-- THE PROBLEM --
Extract each line of the data and write it out again exactly.

-- MATERIAL PROVIDED --
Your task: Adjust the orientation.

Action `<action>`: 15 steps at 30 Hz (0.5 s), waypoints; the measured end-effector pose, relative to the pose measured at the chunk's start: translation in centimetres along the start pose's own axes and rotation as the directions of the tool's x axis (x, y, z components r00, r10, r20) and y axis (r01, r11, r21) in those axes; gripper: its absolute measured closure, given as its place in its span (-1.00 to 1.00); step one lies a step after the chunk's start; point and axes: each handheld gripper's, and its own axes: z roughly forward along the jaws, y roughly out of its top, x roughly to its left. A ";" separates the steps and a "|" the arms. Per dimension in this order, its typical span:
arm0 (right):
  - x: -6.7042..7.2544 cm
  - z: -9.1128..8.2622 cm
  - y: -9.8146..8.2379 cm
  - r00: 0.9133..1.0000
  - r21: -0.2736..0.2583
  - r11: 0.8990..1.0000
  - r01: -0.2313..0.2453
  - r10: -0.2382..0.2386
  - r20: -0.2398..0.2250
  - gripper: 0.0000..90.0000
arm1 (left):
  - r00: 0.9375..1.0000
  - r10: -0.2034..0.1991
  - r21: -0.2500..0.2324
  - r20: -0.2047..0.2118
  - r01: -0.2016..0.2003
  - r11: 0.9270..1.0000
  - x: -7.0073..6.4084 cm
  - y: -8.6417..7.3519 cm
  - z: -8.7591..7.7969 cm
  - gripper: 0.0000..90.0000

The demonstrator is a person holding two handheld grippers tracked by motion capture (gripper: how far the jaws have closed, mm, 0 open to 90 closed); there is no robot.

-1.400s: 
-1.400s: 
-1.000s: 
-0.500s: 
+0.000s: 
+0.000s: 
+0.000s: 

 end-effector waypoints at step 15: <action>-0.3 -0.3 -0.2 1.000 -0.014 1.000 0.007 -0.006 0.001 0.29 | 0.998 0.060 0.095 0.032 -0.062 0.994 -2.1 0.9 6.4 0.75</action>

-- RESPONSE FOR THIS EXERCISE --
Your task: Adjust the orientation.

Action `<action>`: 15 steps at 30 Hz (0.5 s), waypoints; the measured end-effector pose, relative to the pose measured at the chunk's start: translation in centimetres along the start pose's own axes and rotation as the directions of the tool's x axis (x, y, z components r00, r10, r20) and y axis (r01, r11, r21) in those axes; gripper: its absolute measured closure, given as its place in its span (-1.00 to 1.00); step one lies a step after the chunk's start; point and axes: each handheld gripper's, and its own axes: z roughly forward along the jaws, y roughly out of its top, x roughly to its left. A ";" separates the steps and a "|" the arms. Per dimension in this order, its typical span:
arm0 (right):
  - x: -6.7042..7.2544 cm
  - z: -9.1128..8.2622 cm
  - y: -9.8146..8.2379 cm
  - r00: 0.9133..1.0000
  - r21: -0.2736..0.2583
  - r11: 0.8990..1.0000
  - r01: -0.2313..0.2453
  - r10: -0.2382..0.2386
  - r20: -0.2398..0.2250
  - gripper: 0.0000..90.0000
arm1 (left):
  - r00: 0.9375..1.0000
  - r10: -0.2034..0.1991
  - r21: -0.2500..0.2324
  - r20: -0.2047..0.2118
  - r01: -0.2016..0.2003
  - r11: 0.9270..1.0000
  - x: -7.0073..6.4084 cm
  - y: -8.6417..7.3519 cm
  - z: -8.7591..7.7969 cm
  - gripper: 0.0000..90.0000

The demonstrator is a person holding two handheld grippers tracked by motion capture (gripper: how far the jaws have closed, mm, 0 open to 90 closed); there is no robot.

-1.400s: 
-1.400s: 
-1.000s: 
-0.500s: 
+0.000s: 
+0.000s: 
+0.000s: 

 end-effector waypoints at step 15: <action>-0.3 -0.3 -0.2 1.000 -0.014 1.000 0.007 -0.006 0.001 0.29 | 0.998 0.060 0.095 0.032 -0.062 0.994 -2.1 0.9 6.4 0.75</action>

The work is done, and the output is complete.